In every shell, there is a layer of characteristic length scale equal to the thickness of the shell (first layer). As the thickness approaches the limit for thick shells, the second layer∼square root of the thickness is likely to emerge.

4. Stochastic Finite Element Methods

Standard stochastic finite element methods can be divided into intrusive and nonintrusive ones. Nonintrusive ones have the benefit of preserving the existing software infrastructure and investment. Intrusive approaches at the moment appear to have some benefits if adaptivity is available.

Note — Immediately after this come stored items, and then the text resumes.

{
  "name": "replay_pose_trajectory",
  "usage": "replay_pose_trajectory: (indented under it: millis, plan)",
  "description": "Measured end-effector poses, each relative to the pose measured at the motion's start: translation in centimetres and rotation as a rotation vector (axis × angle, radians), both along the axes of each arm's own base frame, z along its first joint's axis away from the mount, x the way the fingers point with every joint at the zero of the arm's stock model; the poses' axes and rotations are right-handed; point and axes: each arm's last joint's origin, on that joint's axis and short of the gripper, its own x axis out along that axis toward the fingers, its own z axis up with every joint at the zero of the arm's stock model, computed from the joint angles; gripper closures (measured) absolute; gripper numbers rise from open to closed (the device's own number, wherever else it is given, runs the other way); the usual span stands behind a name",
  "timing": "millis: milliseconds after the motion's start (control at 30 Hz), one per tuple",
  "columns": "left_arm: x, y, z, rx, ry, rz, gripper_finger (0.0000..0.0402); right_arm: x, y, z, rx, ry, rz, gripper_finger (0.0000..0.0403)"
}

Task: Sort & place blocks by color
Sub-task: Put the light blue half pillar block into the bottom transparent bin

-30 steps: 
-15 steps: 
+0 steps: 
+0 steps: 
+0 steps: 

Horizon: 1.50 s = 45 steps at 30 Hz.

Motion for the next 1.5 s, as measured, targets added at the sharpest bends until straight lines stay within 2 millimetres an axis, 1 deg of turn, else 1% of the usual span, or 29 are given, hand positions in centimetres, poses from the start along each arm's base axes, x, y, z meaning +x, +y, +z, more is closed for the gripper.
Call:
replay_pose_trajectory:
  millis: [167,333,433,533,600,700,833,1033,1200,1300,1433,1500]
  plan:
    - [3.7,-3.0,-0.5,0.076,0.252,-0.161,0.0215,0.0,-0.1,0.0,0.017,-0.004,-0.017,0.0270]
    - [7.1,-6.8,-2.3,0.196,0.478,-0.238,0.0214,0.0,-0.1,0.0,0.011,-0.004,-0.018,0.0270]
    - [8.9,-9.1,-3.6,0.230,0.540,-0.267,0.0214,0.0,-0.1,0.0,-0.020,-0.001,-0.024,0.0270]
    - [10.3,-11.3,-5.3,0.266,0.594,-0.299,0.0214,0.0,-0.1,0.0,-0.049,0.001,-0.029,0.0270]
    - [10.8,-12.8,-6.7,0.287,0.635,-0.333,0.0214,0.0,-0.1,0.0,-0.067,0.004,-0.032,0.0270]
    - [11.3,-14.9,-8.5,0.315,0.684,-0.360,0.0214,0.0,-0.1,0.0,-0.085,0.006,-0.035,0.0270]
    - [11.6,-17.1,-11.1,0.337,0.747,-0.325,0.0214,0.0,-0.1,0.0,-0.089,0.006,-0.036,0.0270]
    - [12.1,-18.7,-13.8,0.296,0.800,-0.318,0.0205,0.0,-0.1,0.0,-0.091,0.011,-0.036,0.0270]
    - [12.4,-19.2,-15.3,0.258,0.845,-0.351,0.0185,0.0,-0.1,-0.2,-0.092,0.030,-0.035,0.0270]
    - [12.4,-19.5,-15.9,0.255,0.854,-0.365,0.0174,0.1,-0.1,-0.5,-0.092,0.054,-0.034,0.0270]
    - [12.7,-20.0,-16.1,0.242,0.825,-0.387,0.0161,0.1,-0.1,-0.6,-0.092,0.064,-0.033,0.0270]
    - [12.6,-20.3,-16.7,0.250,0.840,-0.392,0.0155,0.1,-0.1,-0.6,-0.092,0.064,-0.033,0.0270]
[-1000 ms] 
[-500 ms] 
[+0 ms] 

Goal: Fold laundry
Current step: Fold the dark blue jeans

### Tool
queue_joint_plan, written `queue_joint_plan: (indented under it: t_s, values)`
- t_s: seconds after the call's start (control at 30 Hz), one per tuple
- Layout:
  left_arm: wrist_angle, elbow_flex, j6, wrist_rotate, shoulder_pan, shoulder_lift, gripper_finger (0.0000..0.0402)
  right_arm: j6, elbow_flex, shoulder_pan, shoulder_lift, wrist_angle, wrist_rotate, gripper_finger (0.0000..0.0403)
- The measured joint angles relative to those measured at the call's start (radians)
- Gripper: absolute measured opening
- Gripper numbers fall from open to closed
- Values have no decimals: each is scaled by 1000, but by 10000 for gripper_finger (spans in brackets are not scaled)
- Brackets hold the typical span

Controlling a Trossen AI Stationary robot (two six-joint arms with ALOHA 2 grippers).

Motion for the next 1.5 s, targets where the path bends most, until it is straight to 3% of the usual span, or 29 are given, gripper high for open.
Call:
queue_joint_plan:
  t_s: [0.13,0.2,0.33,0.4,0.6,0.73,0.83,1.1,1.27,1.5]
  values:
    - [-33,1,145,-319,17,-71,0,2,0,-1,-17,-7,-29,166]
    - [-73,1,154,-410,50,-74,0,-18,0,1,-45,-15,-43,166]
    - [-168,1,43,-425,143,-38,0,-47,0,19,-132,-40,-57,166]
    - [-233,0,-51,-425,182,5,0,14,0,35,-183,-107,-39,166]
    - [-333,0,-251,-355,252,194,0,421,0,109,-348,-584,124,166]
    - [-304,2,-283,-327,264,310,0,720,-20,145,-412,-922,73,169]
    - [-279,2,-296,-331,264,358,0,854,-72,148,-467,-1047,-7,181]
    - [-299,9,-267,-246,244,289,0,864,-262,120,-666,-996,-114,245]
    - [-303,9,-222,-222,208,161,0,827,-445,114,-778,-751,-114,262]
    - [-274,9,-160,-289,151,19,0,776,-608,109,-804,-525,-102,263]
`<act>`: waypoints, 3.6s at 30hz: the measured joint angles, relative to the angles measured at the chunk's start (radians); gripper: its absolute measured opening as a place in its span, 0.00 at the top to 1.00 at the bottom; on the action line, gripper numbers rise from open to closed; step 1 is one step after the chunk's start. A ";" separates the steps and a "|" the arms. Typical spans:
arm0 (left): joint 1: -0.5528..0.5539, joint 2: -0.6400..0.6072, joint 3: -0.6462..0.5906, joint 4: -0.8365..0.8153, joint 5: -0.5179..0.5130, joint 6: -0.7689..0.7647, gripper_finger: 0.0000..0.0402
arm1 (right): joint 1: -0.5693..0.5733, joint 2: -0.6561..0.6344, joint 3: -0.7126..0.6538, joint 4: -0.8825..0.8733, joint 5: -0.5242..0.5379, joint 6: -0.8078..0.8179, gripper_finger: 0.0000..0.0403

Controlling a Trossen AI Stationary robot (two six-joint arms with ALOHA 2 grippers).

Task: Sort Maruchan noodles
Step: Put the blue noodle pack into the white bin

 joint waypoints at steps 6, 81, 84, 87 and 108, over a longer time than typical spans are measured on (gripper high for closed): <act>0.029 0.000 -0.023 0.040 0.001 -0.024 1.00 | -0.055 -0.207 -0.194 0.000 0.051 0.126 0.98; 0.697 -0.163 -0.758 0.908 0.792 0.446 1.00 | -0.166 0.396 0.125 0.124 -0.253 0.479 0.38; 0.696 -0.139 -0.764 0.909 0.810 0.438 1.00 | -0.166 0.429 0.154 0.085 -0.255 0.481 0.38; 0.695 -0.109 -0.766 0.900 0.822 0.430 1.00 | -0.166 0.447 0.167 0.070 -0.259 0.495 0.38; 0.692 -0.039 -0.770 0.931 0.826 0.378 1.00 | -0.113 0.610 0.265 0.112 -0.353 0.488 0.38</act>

To date, adaptivity in domain uncertainty problems has not been studied. There are two important issues affecting the choice of approach: the cost of integration of the parameter-dependent part, and the properties of the parametrisation, that is, how does the domain change as a function of the random input.

The stochastic collocation method considered here is based on the assumption that the dependence on the abstract variable $\omega$ can be parameterised using a countable set of mutually independent random variables. Such a parametrisation can sometimes be known a priori or it can be estimated statistically.

4.1. Deterministic Part: p-Version

In order to accurately model and simulate the effects of changes in the domain, a method capable of accurate geometry description is needed. The p- and $hp$-finite element methods are ideally suited to this requirement. The paper by Babuška and Suri [18] gives an accessible overview of the method. For a more detailed exposition, see Schwab [19], and for those familiar with engineering approach, the book by Szabo and Babuška [13] is recommended.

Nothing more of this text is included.